The approach for managing critical water mains differs considerably from that for noncritical mains. Some of these key differences include:

* Repair policy: With noncritical water mains, breaks can be tolerated and hence a run-to-end of service life approach can be accepted. Conversely, critical water mains with zero tolerance for failure, a proactive maintenance and rehabilitation policy should be sought. * Tolerance to uncertainty: Whereas with noncritical water mains and their run to failure management approach uncertainty in condition state can be tolerated, no such tolerance can be allowed for critical water mains. This has ramifications on the amount of information being collected and the level of detail at which this information should be stored.

The critical water main management framework consists of three main tool sets.

1. Assessment rationalisation framework: 2. Condition rating consolidation framework: This tool set attempts to standardise the way the results of assessment techniques are interpreted and subsequently used to drive decisions. The framework is developed for ductile iron and cast iron water mains as they compose the majority of the city’s critical inventory. The framework utilises Fuzzy Logic and the Analytical Hierarchy Process to combine condition rating results into an overall rating for the condition state as well as the expected deterioration rate of the pipe. 3. Planning cycle decision analysis tool: The purpose of this tool is to equip the asset manager with a consistent methodology for decision-making during each planning cycle. Within a planning cycle, the asset manger must make one of three decisions for the critical water main inventory; schedule intervention, schedule inspection and revisit at next planning cycle.
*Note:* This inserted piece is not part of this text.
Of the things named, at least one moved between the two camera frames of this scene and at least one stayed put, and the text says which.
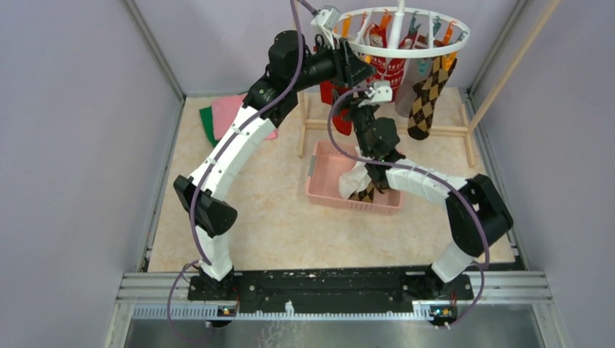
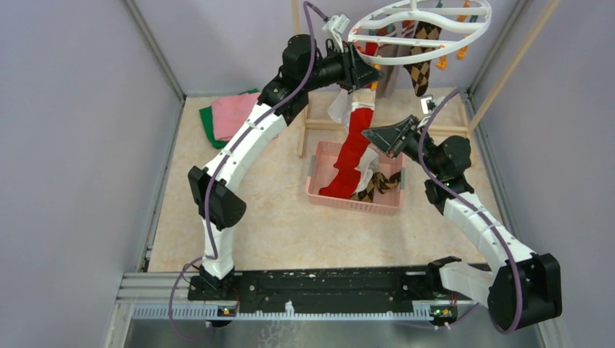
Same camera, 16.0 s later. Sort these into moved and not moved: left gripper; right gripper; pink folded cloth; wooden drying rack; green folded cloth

In order to make an informed decision, the asset manager must consider the following aspects:

* Condition State. This is analogous to the probability of failure. * Pipeline Risk. This corresponds to the consequence of failure. * Extent of condition/deterioration information currently available. The tool performs a trade-off between the available amount of condition/deterioration information and the risk associated with operating the pipeline. * Level of uncertainty associated with inferring the condition state. Associated with the condition state that is inferred from the consolidation tool will be a measure of uncertainty. This factor must be considered in the decision process.

This study is still ongoing and aims to re-evaluate what information is collected, and the way information is stored and handled throughout the lifecycle of the water main assets.

Conclusion

With these tools built, the city has established the foundation for the effective management of its watermain infrastructure. Furthermore, as these tools are integrated into the daily business decision process, they will be refined and improved to reflect the increasing knowledge growth within the city. They will also form the basis for clearly articulating the ramifications of decisions. This includes the need to focus resources, particularly financial, on the assessment of critical infrastructure, which in many cases has not yet failed or otherwise caused operational issues. These types of studies are often expensive and do not result in new tangible assets, but rather an improved understanding of the probability of failure. As such, these types of expenditures can often be challenging for cities and utilities to get funding approval for with out being able to demonstrate the non tangible benefits.